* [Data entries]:
== Segment start ==

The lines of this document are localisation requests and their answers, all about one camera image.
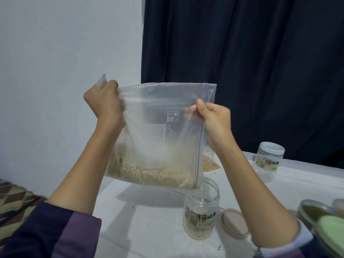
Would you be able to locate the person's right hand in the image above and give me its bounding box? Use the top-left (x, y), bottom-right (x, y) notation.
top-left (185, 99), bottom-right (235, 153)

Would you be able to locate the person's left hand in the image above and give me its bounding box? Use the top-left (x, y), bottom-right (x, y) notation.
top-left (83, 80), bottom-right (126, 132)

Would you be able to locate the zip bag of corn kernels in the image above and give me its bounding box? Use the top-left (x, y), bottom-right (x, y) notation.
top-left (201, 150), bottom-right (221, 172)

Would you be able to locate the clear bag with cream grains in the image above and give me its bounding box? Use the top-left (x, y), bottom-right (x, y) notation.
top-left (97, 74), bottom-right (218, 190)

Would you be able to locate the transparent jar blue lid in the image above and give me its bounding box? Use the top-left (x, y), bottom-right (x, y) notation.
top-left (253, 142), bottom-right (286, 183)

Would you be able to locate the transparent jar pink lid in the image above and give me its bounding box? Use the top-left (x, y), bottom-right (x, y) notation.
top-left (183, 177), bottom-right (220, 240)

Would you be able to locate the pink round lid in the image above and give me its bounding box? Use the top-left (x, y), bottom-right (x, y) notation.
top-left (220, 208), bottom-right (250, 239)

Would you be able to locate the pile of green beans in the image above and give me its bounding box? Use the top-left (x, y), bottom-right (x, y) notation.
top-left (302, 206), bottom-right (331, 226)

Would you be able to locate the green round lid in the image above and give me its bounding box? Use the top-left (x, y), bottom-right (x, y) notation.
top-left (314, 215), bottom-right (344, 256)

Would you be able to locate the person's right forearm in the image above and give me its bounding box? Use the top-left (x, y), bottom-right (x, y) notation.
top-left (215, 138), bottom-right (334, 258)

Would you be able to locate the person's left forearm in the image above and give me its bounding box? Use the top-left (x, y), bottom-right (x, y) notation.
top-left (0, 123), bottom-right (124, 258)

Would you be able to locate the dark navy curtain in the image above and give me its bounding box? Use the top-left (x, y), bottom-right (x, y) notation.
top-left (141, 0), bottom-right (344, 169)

== Segment end ==
== Segment start ==

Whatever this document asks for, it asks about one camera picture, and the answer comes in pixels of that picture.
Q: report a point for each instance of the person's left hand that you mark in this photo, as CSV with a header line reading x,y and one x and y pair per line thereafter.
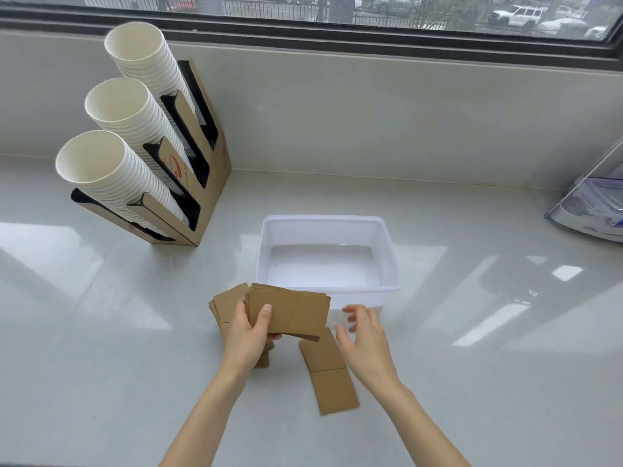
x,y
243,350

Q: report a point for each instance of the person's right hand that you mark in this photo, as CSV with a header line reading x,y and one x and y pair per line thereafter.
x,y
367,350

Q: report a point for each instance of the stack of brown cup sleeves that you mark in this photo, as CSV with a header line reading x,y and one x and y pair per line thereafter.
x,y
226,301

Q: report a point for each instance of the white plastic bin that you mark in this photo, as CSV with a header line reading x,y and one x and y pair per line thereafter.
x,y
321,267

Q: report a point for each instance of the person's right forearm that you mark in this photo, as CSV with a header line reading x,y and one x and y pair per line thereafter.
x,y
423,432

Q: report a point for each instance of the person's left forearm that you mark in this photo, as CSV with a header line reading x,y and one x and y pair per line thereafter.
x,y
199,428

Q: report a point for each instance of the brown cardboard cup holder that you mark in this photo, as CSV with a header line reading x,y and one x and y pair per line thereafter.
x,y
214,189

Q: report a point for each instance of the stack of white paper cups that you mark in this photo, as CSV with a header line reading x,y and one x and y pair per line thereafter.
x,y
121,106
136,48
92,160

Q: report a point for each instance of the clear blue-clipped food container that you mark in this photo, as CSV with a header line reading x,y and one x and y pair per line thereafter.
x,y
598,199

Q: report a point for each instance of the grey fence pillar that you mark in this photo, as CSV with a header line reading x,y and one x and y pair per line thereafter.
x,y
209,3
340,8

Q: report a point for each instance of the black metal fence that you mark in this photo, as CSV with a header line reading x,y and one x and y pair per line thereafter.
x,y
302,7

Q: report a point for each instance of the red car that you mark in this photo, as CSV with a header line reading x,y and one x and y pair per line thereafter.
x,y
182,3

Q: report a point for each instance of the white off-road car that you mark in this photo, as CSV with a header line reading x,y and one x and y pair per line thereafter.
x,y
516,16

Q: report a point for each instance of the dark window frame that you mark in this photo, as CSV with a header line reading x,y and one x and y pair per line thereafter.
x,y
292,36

== Segment end ==
== Segment start ==

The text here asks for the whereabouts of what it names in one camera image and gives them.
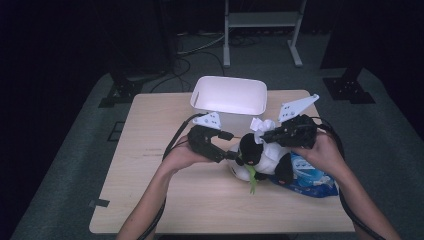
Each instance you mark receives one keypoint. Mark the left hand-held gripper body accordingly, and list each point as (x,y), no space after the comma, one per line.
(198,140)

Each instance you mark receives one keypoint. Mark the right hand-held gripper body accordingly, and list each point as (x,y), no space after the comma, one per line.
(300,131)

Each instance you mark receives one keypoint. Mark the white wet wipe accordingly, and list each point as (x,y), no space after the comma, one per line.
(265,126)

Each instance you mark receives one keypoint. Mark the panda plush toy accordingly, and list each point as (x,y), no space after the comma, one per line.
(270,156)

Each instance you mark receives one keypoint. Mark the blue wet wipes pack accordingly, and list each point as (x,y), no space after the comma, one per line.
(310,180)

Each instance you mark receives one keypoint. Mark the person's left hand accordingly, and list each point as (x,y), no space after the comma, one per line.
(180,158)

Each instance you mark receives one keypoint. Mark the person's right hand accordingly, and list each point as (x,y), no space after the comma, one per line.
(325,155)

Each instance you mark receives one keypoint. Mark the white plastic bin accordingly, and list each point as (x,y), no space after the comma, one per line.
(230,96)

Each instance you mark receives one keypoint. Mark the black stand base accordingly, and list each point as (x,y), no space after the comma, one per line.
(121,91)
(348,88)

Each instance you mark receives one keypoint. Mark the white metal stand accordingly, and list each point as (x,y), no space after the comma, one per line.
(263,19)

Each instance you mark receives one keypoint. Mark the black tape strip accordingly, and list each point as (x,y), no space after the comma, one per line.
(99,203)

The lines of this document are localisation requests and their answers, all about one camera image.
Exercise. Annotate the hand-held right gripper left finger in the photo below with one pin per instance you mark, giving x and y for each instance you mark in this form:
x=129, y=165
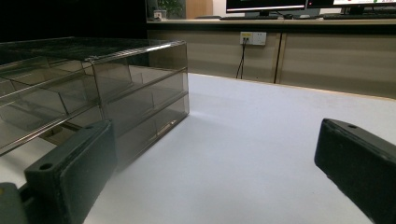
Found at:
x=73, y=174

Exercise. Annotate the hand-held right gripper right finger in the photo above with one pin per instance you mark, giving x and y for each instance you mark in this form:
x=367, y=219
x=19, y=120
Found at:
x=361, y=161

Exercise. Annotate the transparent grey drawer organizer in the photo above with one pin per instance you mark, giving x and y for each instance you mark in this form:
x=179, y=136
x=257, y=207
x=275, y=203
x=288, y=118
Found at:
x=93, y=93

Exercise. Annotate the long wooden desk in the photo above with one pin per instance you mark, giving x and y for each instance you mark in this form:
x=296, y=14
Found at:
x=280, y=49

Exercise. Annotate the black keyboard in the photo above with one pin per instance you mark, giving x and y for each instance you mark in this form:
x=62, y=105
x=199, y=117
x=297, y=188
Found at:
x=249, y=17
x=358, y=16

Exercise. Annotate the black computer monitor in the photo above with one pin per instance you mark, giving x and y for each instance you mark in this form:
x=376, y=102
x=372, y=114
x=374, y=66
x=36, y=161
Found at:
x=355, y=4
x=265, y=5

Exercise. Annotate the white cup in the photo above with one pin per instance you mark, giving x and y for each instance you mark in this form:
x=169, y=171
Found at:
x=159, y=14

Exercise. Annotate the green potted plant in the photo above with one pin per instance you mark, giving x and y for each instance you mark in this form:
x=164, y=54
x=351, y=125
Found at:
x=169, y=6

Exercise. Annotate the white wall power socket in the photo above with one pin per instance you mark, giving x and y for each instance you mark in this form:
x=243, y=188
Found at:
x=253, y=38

== Segment end ==

* [THE PROBLEM]: Show every line above in which the word "giving" appears.

* [OUTPUT OF THE EXERCISE]:
Exercise. Annotate the hand-held right gripper left finger in the photo below with one pin per instance you mark, giving x and y for each instance you mark in this form:
Exercise. Annotate the hand-held right gripper right finger in the photo above with one pin per instance you mark, giving x and y for each instance you mark in this form:
Exercise. Annotate the transparent grey drawer organizer in the photo above with one pin per instance you mark, giving x and y for each instance you mark in this form:
Exercise. Annotate the long wooden desk in the photo above with one pin per instance you mark, giving x and y for each instance you mark in this form:
Exercise. Annotate the black keyboard in the photo above with one pin per instance you mark, giving x and y for each instance you mark in this form:
Exercise. Annotate the black computer monitor in the photo above with one pin per instance you mark, giving x and y for each instance you mark in this form:
Exercise. Annotate the white cup in the photo above with one pin per instance you mark, giving x and y for each instance you mark in this form:
Exercise. Annotate the green potted plant in the photo above with one pin per instance you mark, giving x and y for each instance you mark in this form:
Exercise. Annotate the white wall power socket in the photo above with one pin per instance you mark, giving x and y for each instance you mark in this form:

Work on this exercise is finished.